* _What the task requires_:
Go from the first line below to the one with "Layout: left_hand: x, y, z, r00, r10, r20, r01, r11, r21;" and print each line exactly.

***** Data section

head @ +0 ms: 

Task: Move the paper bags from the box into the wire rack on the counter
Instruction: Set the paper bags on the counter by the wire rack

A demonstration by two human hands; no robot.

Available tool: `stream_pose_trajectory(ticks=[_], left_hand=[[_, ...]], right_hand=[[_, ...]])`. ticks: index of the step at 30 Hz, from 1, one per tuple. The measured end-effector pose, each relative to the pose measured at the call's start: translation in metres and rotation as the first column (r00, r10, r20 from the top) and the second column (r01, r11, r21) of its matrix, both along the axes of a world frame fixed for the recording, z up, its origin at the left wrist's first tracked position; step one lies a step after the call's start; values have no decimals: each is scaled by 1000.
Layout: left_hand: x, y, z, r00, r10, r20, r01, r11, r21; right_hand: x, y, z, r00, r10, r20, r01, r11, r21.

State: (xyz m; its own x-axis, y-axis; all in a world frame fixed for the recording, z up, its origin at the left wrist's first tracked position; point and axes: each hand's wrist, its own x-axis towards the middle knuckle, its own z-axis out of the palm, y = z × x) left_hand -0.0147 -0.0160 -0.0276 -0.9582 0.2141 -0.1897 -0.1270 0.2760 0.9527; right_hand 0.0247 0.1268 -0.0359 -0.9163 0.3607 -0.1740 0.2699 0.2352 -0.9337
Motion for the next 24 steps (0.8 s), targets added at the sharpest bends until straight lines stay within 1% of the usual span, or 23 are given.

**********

* _Answer space_:
head @ +0 ms: 

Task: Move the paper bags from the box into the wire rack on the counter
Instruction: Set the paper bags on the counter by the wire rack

A demonstration by two human hands; no robot.

Available tool: `stream_pose_trajectory(ticks=[_], left_hand=[[_, ...]], right_hand=[[_, ...]])`. ticks: index of the step at 30 Hz, from 1, one per tuple. The measured end-effector pose, each relative to the pose measured at the call's start: translation in metres and rotation as the first column (r00, r10, r20 from the top) and the second column (r01, r11, r21) of its matrix, both along the axes of a world frame fixed for the recording, z up, its origin at the left wrist's first tracked position; step one lies a step after the call's start; values have no decimals: each is scaled by 1000.
Layout: left_hand: x, y, z, r00, r10, r20, r01, r11, r21; right_hand: x, y, z, r00, r10, r20, r01, r11, r21.

The exercise asks for nothing further.